Par Droit&Patrimoine Hebdo

Donation - Si la donation d’une parcelle stipule une clause d’inaliénabilité, la promesse de vente ultérieure de ce bien peut être régularisée au décès du dernier des donateurs

Le propriétaire d’une parcelle en fait donation. Or, il s’avère qu’une promesse synallagmatique de vente avait été consentie auparavant par le propriétaire. L’acquéreur assigne alors donateur et donataires en annulation de la donation. Mais, le vendeur soutient que la promesse n’aurait jamais dû être signée car, en amont, il avait reçu le bien par donation stipulant une clause prohibant vente et hypothèque. La cour d’appel prononce néanmoins l’annulation de la donation au motif que, malgré la clause d’inaliénabilité, les parties restaient engagées par la promesse de vente au jour du décès des parents du vendeur et donc de la disparition de l’obstacle juridique qui empêchait jusqu’alors la régularisation de l’acte authentique. Le vendeur, devant la Cour de cassation, reproche alors à la cour d’appel d’avoir érigé l’extinction des effets de la clause d’inaliénabilité en condition suspensive de la vente.
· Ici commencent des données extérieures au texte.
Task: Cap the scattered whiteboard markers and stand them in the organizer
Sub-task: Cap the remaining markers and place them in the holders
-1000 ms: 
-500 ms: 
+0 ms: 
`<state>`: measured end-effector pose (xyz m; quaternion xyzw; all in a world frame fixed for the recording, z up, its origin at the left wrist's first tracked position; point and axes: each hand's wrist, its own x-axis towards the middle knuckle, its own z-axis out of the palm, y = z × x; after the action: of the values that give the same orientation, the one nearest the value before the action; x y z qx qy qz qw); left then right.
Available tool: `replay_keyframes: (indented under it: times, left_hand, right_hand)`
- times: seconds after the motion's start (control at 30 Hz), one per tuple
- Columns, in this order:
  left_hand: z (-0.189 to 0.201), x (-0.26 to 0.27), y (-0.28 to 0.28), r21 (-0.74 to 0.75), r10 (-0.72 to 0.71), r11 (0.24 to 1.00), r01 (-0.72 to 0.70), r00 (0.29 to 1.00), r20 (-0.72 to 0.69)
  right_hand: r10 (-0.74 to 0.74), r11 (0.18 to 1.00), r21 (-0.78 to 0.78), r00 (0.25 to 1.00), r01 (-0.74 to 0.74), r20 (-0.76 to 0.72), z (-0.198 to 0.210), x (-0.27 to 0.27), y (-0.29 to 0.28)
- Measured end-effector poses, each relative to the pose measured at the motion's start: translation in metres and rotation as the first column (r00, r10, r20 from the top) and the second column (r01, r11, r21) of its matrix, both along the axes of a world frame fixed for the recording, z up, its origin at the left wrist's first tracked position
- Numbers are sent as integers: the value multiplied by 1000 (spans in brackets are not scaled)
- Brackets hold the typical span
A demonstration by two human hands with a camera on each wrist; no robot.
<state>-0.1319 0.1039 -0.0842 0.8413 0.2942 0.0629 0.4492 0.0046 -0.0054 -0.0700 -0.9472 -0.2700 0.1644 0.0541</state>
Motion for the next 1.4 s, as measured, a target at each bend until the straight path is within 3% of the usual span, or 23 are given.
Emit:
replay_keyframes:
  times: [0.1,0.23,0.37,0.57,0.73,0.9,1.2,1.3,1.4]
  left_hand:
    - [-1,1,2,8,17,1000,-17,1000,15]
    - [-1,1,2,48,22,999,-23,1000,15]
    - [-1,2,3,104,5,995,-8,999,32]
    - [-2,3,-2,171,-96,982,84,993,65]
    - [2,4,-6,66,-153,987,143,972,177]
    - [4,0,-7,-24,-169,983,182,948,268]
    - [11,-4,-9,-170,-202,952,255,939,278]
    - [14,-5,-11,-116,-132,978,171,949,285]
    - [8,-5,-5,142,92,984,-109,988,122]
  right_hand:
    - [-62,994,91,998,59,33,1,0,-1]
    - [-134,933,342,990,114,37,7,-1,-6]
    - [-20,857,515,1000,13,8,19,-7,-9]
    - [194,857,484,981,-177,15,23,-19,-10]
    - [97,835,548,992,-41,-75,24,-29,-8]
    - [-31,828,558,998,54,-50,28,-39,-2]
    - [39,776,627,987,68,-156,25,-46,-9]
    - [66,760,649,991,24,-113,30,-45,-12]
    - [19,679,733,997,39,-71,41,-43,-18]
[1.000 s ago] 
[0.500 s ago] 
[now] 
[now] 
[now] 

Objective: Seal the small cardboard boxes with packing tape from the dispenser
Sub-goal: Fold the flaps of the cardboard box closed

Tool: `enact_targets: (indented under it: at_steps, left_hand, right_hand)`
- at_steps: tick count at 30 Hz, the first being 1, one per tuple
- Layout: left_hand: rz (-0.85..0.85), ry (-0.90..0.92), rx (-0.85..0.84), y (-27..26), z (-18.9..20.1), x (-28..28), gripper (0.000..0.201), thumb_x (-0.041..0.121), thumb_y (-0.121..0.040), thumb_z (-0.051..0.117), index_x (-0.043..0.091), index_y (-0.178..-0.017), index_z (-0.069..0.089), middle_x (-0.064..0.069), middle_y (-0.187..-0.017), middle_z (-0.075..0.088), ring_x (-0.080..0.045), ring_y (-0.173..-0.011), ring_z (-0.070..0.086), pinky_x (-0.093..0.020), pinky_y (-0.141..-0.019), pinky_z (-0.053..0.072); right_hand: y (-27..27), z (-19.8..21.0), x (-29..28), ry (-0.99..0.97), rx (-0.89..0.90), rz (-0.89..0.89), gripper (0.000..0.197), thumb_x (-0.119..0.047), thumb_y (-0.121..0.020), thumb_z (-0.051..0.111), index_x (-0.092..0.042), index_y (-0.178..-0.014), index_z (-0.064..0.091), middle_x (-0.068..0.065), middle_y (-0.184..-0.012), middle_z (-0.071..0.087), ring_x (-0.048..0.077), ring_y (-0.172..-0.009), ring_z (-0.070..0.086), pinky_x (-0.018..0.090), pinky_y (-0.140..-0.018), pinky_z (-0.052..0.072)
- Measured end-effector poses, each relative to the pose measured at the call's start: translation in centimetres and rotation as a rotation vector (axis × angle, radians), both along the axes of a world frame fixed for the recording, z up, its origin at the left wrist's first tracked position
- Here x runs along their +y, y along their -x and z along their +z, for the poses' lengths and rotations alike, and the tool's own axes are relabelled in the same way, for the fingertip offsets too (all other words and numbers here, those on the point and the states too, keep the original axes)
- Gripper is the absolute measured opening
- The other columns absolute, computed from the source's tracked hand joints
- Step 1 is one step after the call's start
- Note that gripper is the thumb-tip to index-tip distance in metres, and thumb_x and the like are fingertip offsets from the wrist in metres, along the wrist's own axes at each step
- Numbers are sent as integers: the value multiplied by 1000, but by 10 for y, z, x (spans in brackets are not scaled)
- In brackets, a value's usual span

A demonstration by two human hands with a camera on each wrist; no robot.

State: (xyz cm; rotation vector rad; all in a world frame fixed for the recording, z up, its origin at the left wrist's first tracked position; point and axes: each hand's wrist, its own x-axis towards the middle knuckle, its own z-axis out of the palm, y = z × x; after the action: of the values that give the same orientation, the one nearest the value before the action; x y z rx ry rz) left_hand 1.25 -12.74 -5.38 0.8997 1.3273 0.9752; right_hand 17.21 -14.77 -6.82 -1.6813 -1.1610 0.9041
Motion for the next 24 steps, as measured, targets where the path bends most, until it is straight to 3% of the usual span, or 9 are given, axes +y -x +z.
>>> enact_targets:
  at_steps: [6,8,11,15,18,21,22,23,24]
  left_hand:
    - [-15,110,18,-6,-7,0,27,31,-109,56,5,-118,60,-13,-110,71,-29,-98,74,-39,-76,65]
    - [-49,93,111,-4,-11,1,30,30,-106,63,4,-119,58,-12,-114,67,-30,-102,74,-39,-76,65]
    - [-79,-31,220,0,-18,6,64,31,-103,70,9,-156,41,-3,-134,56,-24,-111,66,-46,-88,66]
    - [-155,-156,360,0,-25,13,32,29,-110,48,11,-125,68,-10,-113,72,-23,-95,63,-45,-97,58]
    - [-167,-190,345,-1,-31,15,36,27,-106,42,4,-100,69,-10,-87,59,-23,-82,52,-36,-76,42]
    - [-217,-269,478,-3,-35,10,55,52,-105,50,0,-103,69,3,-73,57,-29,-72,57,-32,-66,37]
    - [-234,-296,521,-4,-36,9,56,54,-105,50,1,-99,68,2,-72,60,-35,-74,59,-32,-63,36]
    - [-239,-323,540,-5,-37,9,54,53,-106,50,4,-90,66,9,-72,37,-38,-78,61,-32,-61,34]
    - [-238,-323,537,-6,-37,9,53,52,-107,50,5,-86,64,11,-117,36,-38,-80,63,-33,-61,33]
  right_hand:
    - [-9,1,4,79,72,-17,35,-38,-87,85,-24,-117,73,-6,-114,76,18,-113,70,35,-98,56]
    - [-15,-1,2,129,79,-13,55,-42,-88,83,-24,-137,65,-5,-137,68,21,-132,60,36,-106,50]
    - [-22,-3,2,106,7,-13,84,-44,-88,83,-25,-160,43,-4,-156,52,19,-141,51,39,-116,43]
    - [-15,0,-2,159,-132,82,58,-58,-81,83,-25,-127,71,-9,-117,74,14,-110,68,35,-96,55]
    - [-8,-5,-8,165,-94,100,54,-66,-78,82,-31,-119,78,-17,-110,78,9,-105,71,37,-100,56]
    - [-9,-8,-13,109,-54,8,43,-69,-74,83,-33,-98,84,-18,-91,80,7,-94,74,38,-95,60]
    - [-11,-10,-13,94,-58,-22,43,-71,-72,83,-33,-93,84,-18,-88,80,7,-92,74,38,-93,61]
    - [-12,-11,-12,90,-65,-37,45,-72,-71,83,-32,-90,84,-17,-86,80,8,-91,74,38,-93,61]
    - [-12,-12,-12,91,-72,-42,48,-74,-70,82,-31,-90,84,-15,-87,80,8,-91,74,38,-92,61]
La Cour de cassation écarte ce grief et affirme que « la promesse synallagmatique de vente […] n’était pas assortie de conditions lui faisant encourir la caducité, que les parties n’avaient pas entendu la dénoncer, qu’aucun délai n’avait été convenu pour la régularisation de l’acte authentique et qu’au jour où […] [le donateur] avait consenti la donation de la parcelle […], l’obstacle juridique à sa régularisation par acte authentique que constituaient l’interdiction de vendre et d’hypothéquer et le droit de retour avait disparu du fait du décès antérieur du dernier des parents ». En outre, la cour d’appel ne s’est pas fondée « sur la donation de la chose d’autrui », mais sur le fait que donation avait été « passée en méconnaissance de la vente convenue et en fraude des droits de l’acquéreur ».

OBSERVATIONS. Une donation peut stipuler une clause d’inaliénabilité si elle est temporaire et justifiée par un intérêt légitime et sérieux (art. 900-1 C. civ.), tel l’efficacité d’un droit de retour (Cass. 1re civ., 15 juin 1994, n° 92-12.139). Le décès du dernier donateur permet la régularisation de la vente. 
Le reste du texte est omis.